**Work to complete**. From the records that follow, copy every line in which "liquid" appears.

[Collected data entries]
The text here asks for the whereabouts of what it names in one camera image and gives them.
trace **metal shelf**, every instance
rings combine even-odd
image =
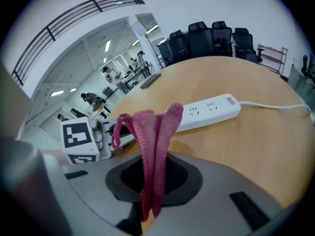
[[[265,54],[261,54],[261,57],[262,57],[262,58],[269,59],[269,60],[271,60],[271,61],[273,61],[273,62],[275,62],[275,63],[284,65],[284,63],[283,63],[280,59],[276,59],[276,58],[274,58],[274,57],[271,57],[271,56],[268,56],[268,55],[265,55]]]
[[[274,58],[272,56],[269,56],[269,55],[266,55],[266,54],[263,54],[260,52],[260,57],[262,59],[268,59],[274,63],[277,63],[279,64],[279,68],[273,68],[273,67],[270,67],[268,65],[264,65],[262,62],[260,63],[260,65],[263,65],[263,66],[266,66],[270,71],[274,72],[274,73],[277,73],[279,75],[282,75],[283,71],[284,71],[284,65],[285,65],[285,61],[286,61],[286,55],[287,55],[287,52],[288,52],[288,49],[287,48],[284,48],[282,47],[282,50],[281,51],[278,51],[277,49],[275,48],[272,48],[272,47],[269,47],[269,46],[264,46],[264,45],[261,45],[259,44],[258,45],[258,49],[262,49],[262,51],[265,51],[265,50],[269,50],[269,51],[272,51],[272,52],[275,52],[275,53],[278,53],[278,54],[281,54],[281,59],[277,59],[277,58]]]

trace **white cube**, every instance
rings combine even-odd
[[[87,117],[62,121],[61,142],[63,152],[71,164],[99,160],[99,151]]]

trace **cable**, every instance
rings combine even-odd
[[[249,101],[240,101],[240,105],[251,105],[251,106],[257,106],[257,107],[262,107],[262,108],[273,108],[273,109],[290,109],[290,108],[299,108],[299,107],[306,107],[309,113],[311,113],[311,109],[308,105],[306,104],[301,104],[301,105],[291,105],[291,106],[273,106],[273,105],[265,105],[265,104],[260,104],[260,103],[255,103],[255,102],[249,102]]]

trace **person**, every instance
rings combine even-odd
[[[115,70],[110,69],[109,67],[103,68],[103,73],[105,74],[105,79],[113,85],[116,85],[116,87],[122,91],[124,94],[127,94],[129,92],[129,87],[126,86],[120,77],[121,72],[117,73]]]
[[[81,98],[87,103],[89,103],[93,108],[95,108],[98,104],[106,102],[104,99],[102,99],[101,97],[98,97],[95,93],[91,93],[91,92],[82,93]],[[110,110],[105,105],[103,106],[104,106],[104,109],[106,109],[110,113]],[[103,116],[105,119],[107,118],[107,115],[103,112],[101,112],[100,115]]]
[[[149,64],[147,61],[144,61],[143,57],[142,57],[144,54],[145,53],[143,53],[142,51],[138,52],[138,57],[137,57],[138,67],[141,68],[143,71],[145,71],[147,76],[150,76],[151,73],[150,73],[149,68],[148,68]]]
[[[64,118],[64,116],[62,114],[59,114],[58,116],[58,119],[61,120],[61,121],[65,121],[65,120],[69,120],[67,118]]]
[[[142,51],[138,52],[137,54],[137,63],[138,63],[138,67],[139,68],[143,68],[144,67],[144,60],[143,60],[143,55],[145,53],[143,53]]]

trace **ceiling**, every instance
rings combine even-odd
[[[140,15],[137,18],[147,30],[157,25],[152,14]],[[108,40],[111,43],[105,53],[105,43]],[[106,61],[110,61],[132,47],[136,40],[137,37],[126,20],[105,24],[102,30],[82,38],[44,80],[36,93],[34,106],[27,122],[60,101],[68,100],[71,96],[70,89],[77,88],[93,72],[101,68],[105,57],[107,57]],[[64,93],[50,96],[52,92],[59,90],[64,90]]]

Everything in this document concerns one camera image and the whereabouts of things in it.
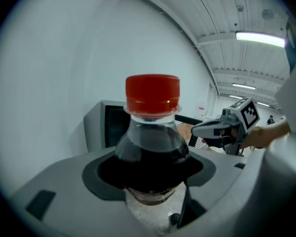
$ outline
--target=dark liquid
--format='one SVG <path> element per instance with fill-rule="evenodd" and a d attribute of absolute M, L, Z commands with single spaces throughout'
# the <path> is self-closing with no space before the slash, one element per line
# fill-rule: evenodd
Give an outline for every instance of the dark liquid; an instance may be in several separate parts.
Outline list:
<path fill-rule="evenodd" d="M 136 138 L 142 147 L 127 134 L 117 145 L 115 160 L 124 186 L 146 194 L 167 193 L 186 179 L 188 147 L 177 131 L 143 125 Z"/>

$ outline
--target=white wall
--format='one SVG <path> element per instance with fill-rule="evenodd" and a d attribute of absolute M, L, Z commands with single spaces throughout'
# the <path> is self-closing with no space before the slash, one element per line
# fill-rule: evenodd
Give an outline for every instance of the white wall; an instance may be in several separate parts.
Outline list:
<path fill-rule="evenodd" d="M 0 187 L 87 152 L 81 57 L 106 0 L 20 0 L 0 32 Z"/>
<path fill-rule="evenodd" d="M 237 99 L 234 100 L 232 98 L 219 97 L 217 99 L 217 102 L 216 102 L 216 105 L 214 108 L 213 116 L 216 118 L 217 115 L 222 114 L 223 108 L 227 108 L 237 101 L 238 101 Z M 266 125 L 266 122 L 269 119 L 270 115 L 273 115 L 273 119 L 275 122 L 280 120 L 281 114 L 279 112 L 271 110 L 269 108 L 259 106 L 258 104 L 256 104 L 256 107 L 257 107 L 258 113 L 260 115 L 260 120 L 256 125 L 258 125 L 258 126 Z"/>
<path fill-rule="evenodd" d="M 121 0 L 94 40 L 85 83 L 85 114 L 100 100 L 125 101 L 128 76 L 157 73 L 180 78 L 181 115 L 194 117 L 207 101 L 209 72 L 167 16 L 142 0 Z"/>

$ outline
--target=computer monitor
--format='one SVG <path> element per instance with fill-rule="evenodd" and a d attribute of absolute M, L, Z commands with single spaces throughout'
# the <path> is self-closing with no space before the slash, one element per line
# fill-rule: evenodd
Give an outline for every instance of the computer monitor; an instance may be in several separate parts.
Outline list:
<path fill-rule="evenodd" d="M 84 133 L 88 152 L 116 146 L 120 138 L 126 133 L 130 115 L 123 107 L 126 102 L 102 100 L 97 103 L 84 117 Z M 201 120 L 181 115 L 175 116 L 176 125 L 196 125 Z M 186 138 L 189 146 L 201 148 L 204 144 L 201 139 L 190 136 Z"/>

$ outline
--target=person
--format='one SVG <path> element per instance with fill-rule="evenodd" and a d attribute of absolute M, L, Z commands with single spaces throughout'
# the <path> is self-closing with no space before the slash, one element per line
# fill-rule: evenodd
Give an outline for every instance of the person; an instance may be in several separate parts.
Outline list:
<path fill-rule="evenodd" d="M 286 119 L 282 119 L 277 123 L 272 123 L 268 126 L 252 128 L 245 141 L 241 144 L 240 149 L 244 149 L 250 146 L 256 148 L 266 148 L 268 145 L 277 138 L 280 138 L 291 131 L 290 126 Z M 237 138 L 238 129 L 231 129 L 231 136 Z"/>
<path fill-rule="evenodd" d="M 273 119 L 273 116 L 270 115 L 270 117 L 269 117 L 269 119 L 267 120 L 266 124 L 274 124 L 274 123 L 275 123 L 275 121 L 274 121 L 274 119 Z"/>

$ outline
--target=ceiling light
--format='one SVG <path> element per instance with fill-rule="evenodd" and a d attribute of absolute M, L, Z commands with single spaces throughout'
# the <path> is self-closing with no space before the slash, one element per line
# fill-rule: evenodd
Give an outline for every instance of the ceiling light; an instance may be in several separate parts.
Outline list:
<path fill-rule="evenodd" d="M 242 87 L 242 88 L 246 88 L 246 89 L 256 89 L 253 86 L 247 86 L 247 85 L 244 85 L 244 84 L 237 84 L 237 83 L 233 83 L 232 86 Z"/>
<path fill-rule="evenodd" d="M 251 32 L 236 32 L 237 40 L 249 40 L 262 42 L 270 45 L 284 47 L 285 40 L 280 37 L 268 35 L 268 34 L 260 34 L 260 33 L 251 33 Z"/>
<path fill-rule="evenodd" d="M 237 96 L 232 96 L 232 95 L 229 95 L 229 97 L 233 97 L 233 98 L 237 98 L 237 99 L 242 99 L 242 97 L 237 97 Z"/>
<path fill-rule="evenodd" d="M 264 103 L 260 103 L 260 102 L 257 102 L 257 104 L 259 104 L 259 105 L 263 105 L 263 106 L 266 106 L 266 107 L 270 107 L 269 105 L 264 104 Z"/>

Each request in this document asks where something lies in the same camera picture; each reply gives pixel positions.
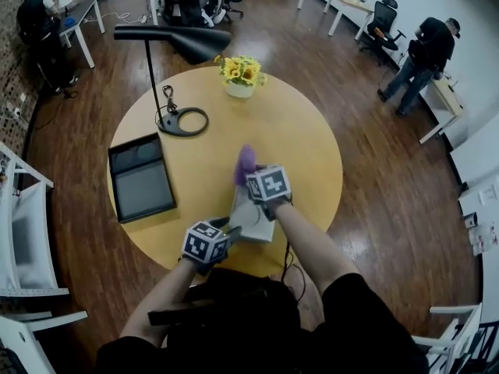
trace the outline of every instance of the person
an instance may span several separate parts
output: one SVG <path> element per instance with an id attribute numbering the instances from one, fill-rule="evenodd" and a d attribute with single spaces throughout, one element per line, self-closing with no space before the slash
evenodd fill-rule
<path id="1" fill-rule="evenodd" d="M 428 373 L 426 356 L 334 241 L 284 197 L 268 202 L 267 209 L 320 292 L 324 323 L 313 332 L 302 330 L 293 293 L 269 278 L 214 269 L 205 284 L 190 288 L 196 273 L 210 267 L 183 256 L 135 308 L 119 339 L 101 347 L 96 372 Z M 189 297 L 203 287 L 197 298 Z M 252 291 L 262 300 L 241 298 L 231 305 L 235 295 Z M 149 312 L 181 306 L 188 314 L 190 305 L 180 302 L 201 306 L 210 295 L 219 304 L 210 311 L 213 319 L 194 315 L 170 325 L 150 323 Z"/>
<path id="2" fill-rule="evenodd" d="M 403 118 L 410 113 L 412 102 L 432 79 L 442 78 L 447 60 L 452 58 L 454 37 L 460 38 L 460 31 L 461 26 L 454 18 L 443 23 L 431 17 L 416 30 L 417 41 L 409 44 L 409 56 L 402 69 L 385 90 L 377 90 L 378 96 L 385 102 L 397 93 L 403 83 L 414 78 L 395 112 L 398 117 Z"/>
<path id="3" fill-rule="evenodd" d="M 60 19 L 52 0 L 23 0 L 17 10 L 19 35 L 44 78 L 57 94 L 78 77 L 68 66 L 58 37 Z"/>

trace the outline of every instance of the jeans
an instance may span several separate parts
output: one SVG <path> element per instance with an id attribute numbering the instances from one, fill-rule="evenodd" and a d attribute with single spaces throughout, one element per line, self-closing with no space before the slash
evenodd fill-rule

**Task solution**.
--target=dark liquid
Give an outline for every instance of the dark liquid; an instance may be in several separate parts.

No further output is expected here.